Negli Stati Uniti cresce non solo al Congresso, l'indignazione per le falle nella sicurezza della Casa Bianca, che non è riuscita a fermare la recente intrusione di un 42enne, armato di coltello, nella residenza presidenziale.
La domanda che viene sollevata da più parti è come sia possibile che uomini specializzati e impianti d’allarme sofisticati non siano riusciti a bloccare per tempo l’azione dell’uomo.

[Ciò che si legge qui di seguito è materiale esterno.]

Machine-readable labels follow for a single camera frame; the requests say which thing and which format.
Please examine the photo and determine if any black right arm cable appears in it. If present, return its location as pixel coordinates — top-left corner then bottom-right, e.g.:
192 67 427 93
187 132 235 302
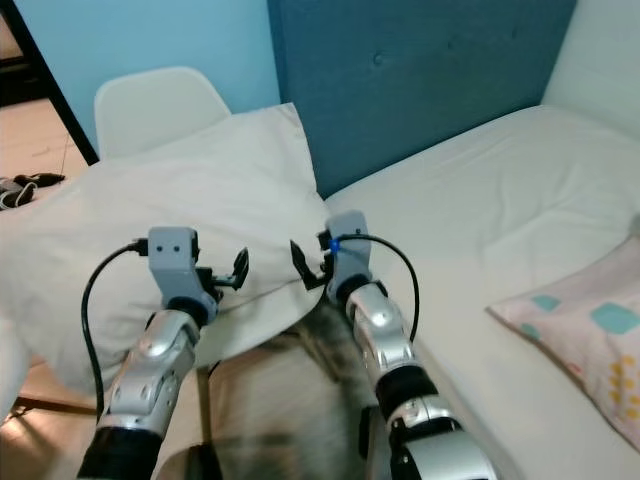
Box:
343 232 422 343

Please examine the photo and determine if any blue tufted headboard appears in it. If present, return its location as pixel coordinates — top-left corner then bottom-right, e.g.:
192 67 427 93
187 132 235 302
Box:
267 0 580 198

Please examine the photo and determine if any pink patterned pillow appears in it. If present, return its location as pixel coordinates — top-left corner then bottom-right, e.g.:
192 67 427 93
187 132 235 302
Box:
487 234 640 425

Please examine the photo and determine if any large white pillow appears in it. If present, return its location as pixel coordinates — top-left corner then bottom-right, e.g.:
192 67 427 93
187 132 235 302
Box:
0 103 328 398

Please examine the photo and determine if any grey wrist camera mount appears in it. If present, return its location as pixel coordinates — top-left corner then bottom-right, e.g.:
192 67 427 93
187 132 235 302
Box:
147 226 207 303
324 210 373 288

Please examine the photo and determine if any black door frame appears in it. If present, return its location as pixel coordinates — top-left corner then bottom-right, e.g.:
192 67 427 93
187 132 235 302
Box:
0 0 100 167

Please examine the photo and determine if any white upright cushion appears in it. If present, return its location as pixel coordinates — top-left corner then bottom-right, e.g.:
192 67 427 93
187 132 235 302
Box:
539 0 640 143

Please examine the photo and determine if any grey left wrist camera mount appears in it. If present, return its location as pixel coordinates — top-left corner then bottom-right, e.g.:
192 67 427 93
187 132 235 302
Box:
147 226 207 303

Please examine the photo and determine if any white bed mattress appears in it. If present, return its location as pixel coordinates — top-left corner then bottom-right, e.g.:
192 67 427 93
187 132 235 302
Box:
210 104 640 480

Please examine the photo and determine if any black cable bundle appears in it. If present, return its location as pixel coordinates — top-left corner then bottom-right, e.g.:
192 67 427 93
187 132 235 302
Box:
0 171 67 210

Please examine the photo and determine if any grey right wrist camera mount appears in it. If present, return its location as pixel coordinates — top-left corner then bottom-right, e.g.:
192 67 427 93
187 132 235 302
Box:
324 210 373 288

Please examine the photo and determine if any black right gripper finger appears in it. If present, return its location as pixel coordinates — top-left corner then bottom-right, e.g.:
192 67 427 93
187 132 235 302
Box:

Julia Pierson, a capo del corpo d’elite addestrato per difendere il presidente e i suoi famigliari, è finita sotto i riflettori e rischia di essere sollevata dal suo incarico. “Mi prendo tutte le responsabilità di ciò che è successo. Quanto accaduto è inaccettabile e non capiterà mai più”, ha dichiarato davanti ai membri del Congresso, ammettendo le sue colpe.
Julia Pierson
Un intruso nella Casa Bianca
Intanto, stando alle ultime indiscrezioni di stampa, l'intruso che il 19 settembre saltò la cancellata correndo verso la porta Nord della Casa Bianca non fu fermato sulla soglia, come finora raccontato, ma riuscì ad entrare, percorrendo da nord a sud tutto il corridoio che porta alle scale di accesso ai piani superiori (al secondo ci sono gli appartamenti presidenziali) ed entrando nella East Room, la sala più grande della residenza.